> **Work required**:
Stop after the line holding "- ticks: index". Repeat exactly every line before it in the records below, that line too, and leave out the pictures.

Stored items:

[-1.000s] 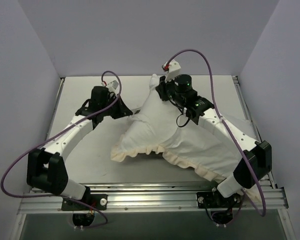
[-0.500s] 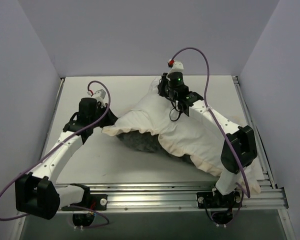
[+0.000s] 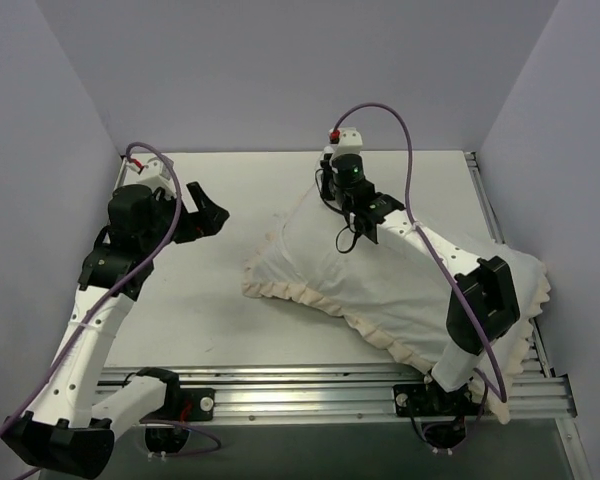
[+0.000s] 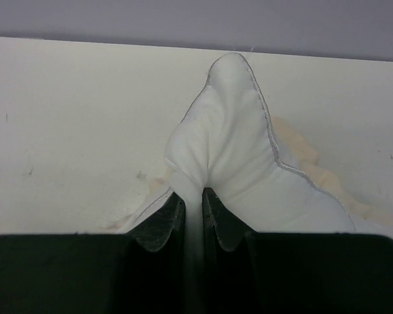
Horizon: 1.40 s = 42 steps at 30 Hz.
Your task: Remove the pillowcase from the pillow
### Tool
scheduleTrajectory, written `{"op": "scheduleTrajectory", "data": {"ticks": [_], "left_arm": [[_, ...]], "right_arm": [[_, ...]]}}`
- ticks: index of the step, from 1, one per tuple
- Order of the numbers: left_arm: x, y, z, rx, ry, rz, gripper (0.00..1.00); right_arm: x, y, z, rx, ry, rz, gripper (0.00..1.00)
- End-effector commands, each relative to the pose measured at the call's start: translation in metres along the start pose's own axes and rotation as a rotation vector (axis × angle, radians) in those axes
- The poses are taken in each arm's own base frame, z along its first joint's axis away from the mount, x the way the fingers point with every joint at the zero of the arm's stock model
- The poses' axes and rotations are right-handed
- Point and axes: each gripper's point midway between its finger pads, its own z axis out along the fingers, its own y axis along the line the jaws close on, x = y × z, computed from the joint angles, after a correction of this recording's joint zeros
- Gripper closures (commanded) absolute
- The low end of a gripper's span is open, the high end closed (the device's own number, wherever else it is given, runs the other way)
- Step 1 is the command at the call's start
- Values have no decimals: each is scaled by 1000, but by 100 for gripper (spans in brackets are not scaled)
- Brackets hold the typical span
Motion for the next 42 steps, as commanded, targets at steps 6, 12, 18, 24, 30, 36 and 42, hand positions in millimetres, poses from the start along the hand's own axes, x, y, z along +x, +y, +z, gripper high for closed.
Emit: {"op": "scheduleTrajectory", "data": {"ticks": [6,12,18,24,30,36,42], "left_arm": [[37,10,6,-23,95,-145,5],[89,21,44,20,181,-310,9],[111,4,56,120,251,-286,9],[87,-22,62,109,151,-242,10],[95,-44,94,42,181,-206,14],[123,-58,111,25,231,-177,22],[144,-64,105,20,286,-149,27]], "right_arm": [[-40,24,-18,-17,-146,-5,100],[-36,26,-16,-29,-143,2,100],[-33,22,-10,-19,-141,-1,100],[-28,27,-2,-24,-133,8,100],[-24,30,0,-32,-98,1,96],[-22,28,-15,-45,-41,-41,68],[-14,42,-40,-119,33,-47,39]]}}
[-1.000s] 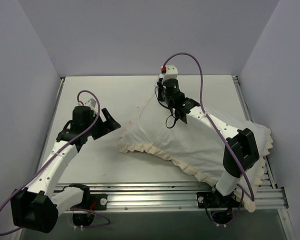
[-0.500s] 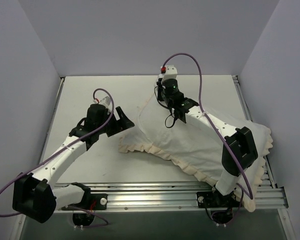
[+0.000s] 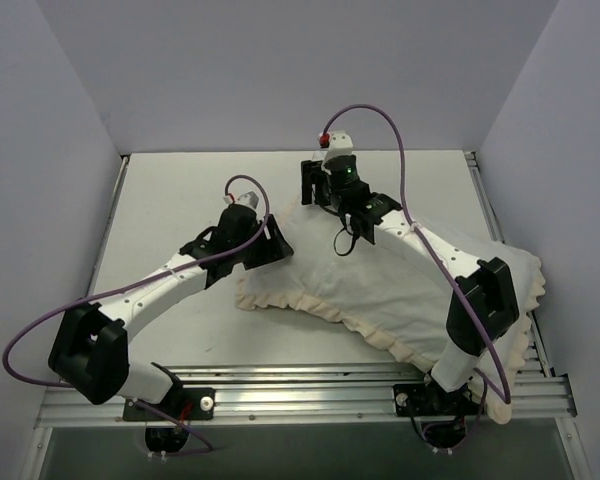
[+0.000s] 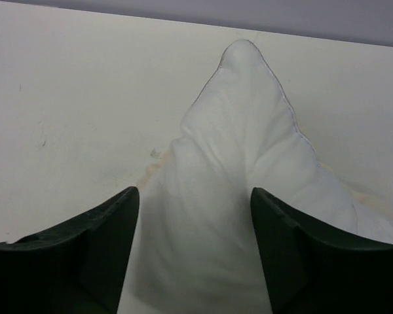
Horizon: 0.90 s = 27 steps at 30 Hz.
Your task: Remove the pillowcase from the pillow
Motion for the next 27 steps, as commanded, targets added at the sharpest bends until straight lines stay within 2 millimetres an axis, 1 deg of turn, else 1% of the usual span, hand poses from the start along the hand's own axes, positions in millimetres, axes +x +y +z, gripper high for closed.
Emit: {"op": "scheduleTrajectory", "data": {"ticks": [1,2,3,4,5,7,8,10,11,13,15,17,18,19,22,24,26,27], "left_arm": [[-7,-19,-14,36,-36,16,27],[-7,-16,-15,19,-51,24,26],[-3,-14,-17,8,-48,28,26],[-2,-14,-21,11,-54,31,26],[-1,-12,-22,5,-55,29,26],[3,-5,-23,-18,-56,35,26],[5,-2,-22,-24,-53,33,26],[10,0,-18,-26,-37,32,26],[11,-1,-17,-23,-34,29,26],[16,0,-14,-28,-24,35,26],[17,1,-12,-31,-26,37,27],[21,7,-8,-44,-20,34,28],[20,6,-6,-40,-24,32,29],[22,7,-3,-44,-20,25,30],[26,7,2,-38,-13,13,32],[26,1,2,-22,-12,10,32],[24,-4,-1,-11,-22,14,31],[23,-8,-3,-5,-30,18,30]], "right_arm": [[-24,21,-35,-87,-11,10,32],[-18,27,-39,-114,15,1,29],[-18,32,-46,-131,18,-2,25],[-13,40,-50,-151,30,-15,19],[-12,44,-55,-158,31,-21,17],[-6,48,-58,-162,41,-22,12],[10,44,-57,-147,85,-35,11],[20,39,-54,-122,108,-43,6],[30,39,-51,-119,132,-59,5],[40,40,-49,-129,159,-83,3],[60,38,-45,-117,208,-117,2],[75,30,-41,-82,242,-134,2],[86,24,-40,-60,263,-143,2],[92,19,-39,-36,269,-151,2],[116,9,-35,-3,319,-182,2],[130,4,-32,13,350,-201,3],[143,1,-30,21,377,-214,18],[147,-1,-29,25,380,-215,29]]}}
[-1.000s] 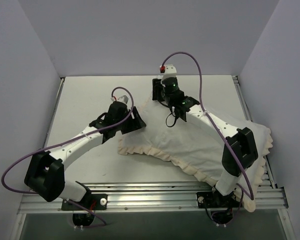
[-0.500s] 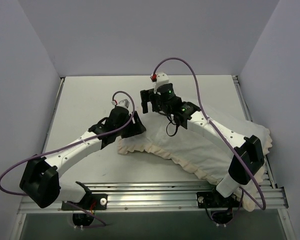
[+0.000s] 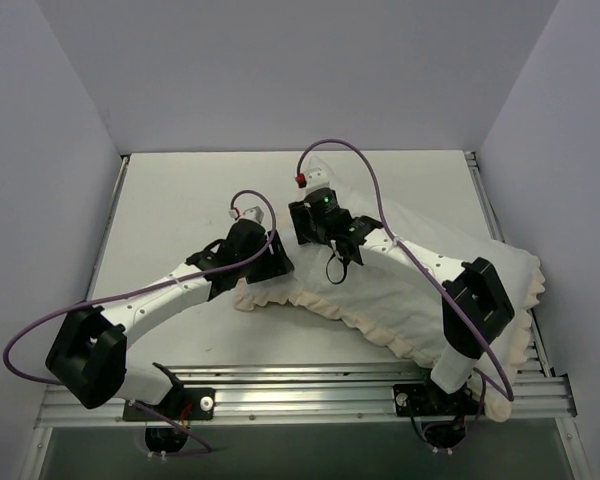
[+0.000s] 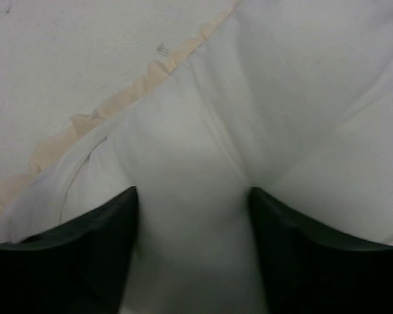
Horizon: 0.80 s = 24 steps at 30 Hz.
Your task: Remove the pillowcase from the pillow
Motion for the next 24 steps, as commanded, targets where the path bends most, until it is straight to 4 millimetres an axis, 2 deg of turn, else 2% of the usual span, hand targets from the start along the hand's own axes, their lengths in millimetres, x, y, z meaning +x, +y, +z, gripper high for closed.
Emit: {"op": "scheduleTrajectory", "data": {"ticks": [1,2,3,6,12,13,20,23,24], "left_arm": [[-14,-22,-7,64,-63,-6,29],[-15,-23,-9,68,-69,-7,27],[-16,-22,-11,63,-72,-8,25],[-19,-24,-16,69,-81,-10,21],[-28,-26,-13,52,-109,-19,19],[-31,-30,-13,60,-115,-27,19],[-46,-43,-4,69,-150,-26,19],[-47,-42,8,55,-150,-21,23],[-44,-38,14,38,-144,-15,28]], "right_arm": [[56,-17,10,72,148,-37,50],[61,-17,12,71,152,-33,58],[62,-17,12,67,153,-29,75],[62,-14,12,51,143,-16,100],[49,-13,4,41,107,-1,100],[40,-11,3,31,72,9,100],[36,-8,-1,19,51,20,100],[35,-4,0,5,47,21,100],[34,-4,0,6,44,22,100]]}}
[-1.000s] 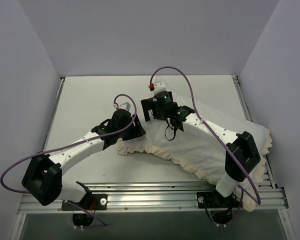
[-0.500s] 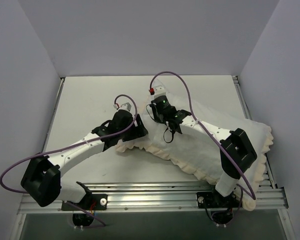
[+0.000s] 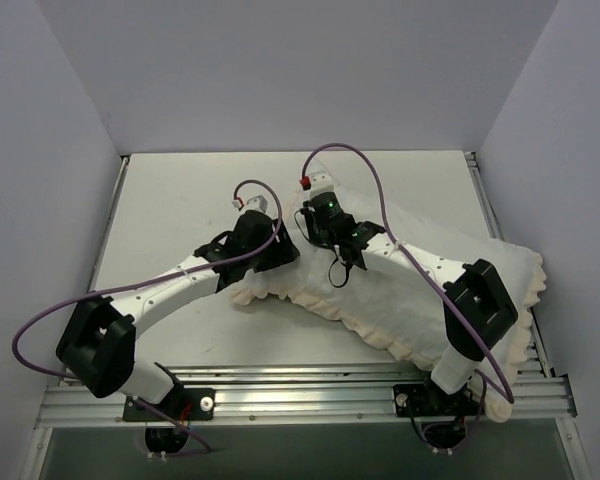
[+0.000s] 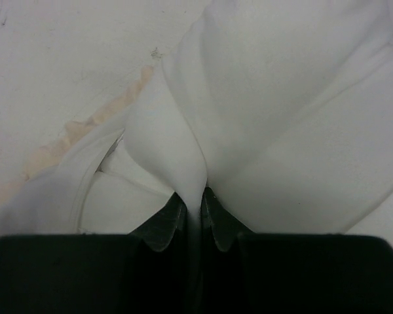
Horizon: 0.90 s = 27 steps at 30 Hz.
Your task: Remove the pillowcase from the pillow
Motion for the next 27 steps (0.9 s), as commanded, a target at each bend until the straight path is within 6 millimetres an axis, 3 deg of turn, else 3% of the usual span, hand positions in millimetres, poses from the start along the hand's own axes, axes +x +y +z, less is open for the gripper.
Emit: {"op": "scheduleTrajectory", "data": {"ticks": [1,3,4,8,9,10,12,13,17,19,22,24,25,27], "left_arm": [[-16,-11,12,8,-63,3,31],[-7,6,19,-47,-52,9,43],[-2,12,19,-67,-43,12,57],[9,48,7,-160,-57,1,91],[16,68,5,-208,-57,-12,97],[16,82,1,-251,-74,-17,98],[11,104,-7,-296,-96,-65,98],[20,121,-9,-331,-77,-75,98],[23,151,-12,-357,-62,-158,98],[21,154,-9,-340,-68,-188,98],[19,140,-2,-261,-67,-200,98],[22,117,5,-167,-41,-203,96],[12,96,9,-84,-76,-198,94],[15,55,9,29,-81,-146,90]], "right_arm": [[24,-1,-7,-5,79,-2,100],[21,-3,-9,4,70,-1,100],[16,-6,-12,12,58,-6,100],[-10,-40,-22,75,5,46,100],[-16,-46,-25,64,-5,67,100],[-31,-66,-32,82,-40,109,100],[-52,-75,-44,60,-87,139,100],[-68,-82,-57,53,-129,154,100],[-118,-64,-95,-110,-246,165,100],[-141,-50,-119,-205,-316,165,100],[-163,-36,-144,-301,-391,165,100],[-177,-28,-155,-356,-442,172,100],[-181,-25,-157,-377,-457,176,100],[-186,-10,-155,-454,-471,171,100]]}}
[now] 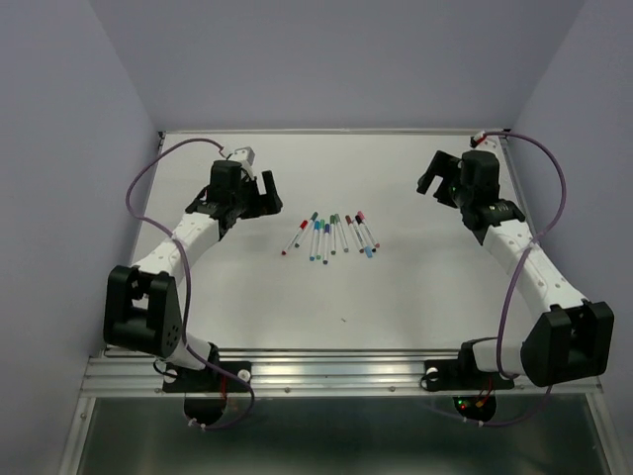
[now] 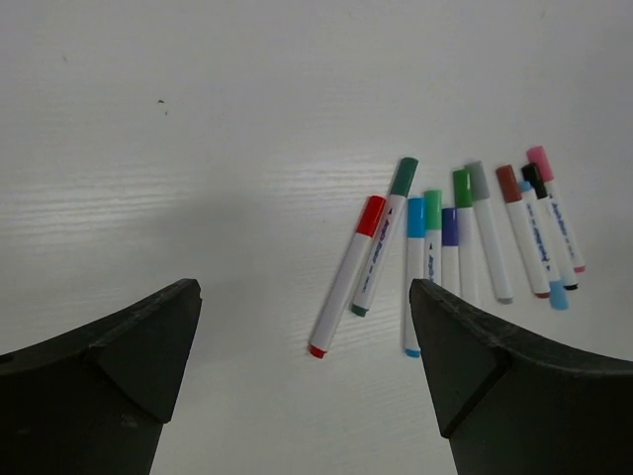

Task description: Open the pen caps

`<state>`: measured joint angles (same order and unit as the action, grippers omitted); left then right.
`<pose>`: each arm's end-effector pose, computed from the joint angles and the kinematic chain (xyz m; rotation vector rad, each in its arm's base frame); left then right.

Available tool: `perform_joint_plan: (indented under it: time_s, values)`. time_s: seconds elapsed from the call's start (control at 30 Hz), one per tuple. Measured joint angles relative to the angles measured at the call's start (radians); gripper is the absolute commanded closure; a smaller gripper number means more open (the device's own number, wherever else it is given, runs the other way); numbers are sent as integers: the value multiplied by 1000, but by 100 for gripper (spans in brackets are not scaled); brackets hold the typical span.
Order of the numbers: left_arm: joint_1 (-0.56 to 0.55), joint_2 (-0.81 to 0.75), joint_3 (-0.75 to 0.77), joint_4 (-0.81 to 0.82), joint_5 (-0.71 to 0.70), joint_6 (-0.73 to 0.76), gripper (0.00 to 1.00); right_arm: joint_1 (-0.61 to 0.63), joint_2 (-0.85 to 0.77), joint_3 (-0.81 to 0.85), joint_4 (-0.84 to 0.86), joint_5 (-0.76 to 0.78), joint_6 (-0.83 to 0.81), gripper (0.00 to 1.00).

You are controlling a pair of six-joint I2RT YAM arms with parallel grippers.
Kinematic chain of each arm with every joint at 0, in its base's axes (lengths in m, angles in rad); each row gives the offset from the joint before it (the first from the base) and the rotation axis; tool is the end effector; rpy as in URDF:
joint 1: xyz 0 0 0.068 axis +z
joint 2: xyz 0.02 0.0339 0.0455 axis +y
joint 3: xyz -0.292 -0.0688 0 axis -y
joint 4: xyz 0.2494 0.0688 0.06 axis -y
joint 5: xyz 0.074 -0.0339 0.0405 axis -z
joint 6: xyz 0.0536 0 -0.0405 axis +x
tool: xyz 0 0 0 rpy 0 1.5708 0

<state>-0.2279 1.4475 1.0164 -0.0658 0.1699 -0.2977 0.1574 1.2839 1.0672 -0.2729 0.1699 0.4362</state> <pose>0.3362 -0.0873 0.2931 0.0330 2.0975 -0.4963 0.3034 0.0390 0.3389 0.3897 2.0211 0.1935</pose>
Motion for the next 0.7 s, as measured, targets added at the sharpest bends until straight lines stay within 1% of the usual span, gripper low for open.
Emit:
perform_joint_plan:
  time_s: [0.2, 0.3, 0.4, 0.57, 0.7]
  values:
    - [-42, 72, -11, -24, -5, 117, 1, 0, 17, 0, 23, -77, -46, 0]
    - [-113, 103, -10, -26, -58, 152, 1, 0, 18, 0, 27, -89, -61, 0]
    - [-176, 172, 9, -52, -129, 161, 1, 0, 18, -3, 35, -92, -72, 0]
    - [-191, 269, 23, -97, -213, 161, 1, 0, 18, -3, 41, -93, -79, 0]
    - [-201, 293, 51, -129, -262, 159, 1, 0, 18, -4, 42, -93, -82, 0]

> **Answer box**:
[-1.000s] 
[-0.500s] 
[+0.000s] 
[+0.000s] 
Horizon: 1.40 s = 42 steps at 30 Hz.
Your task: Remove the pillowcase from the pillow
### Tool
scheduleTrajectory, written `{"op": "scheduleTrajectory", "data": {"ticks": [_], "left_arm": [[_, ...]], "right_arm": [[_, ...]]}}`
- ticks: index of the step, from 1, one per tuple

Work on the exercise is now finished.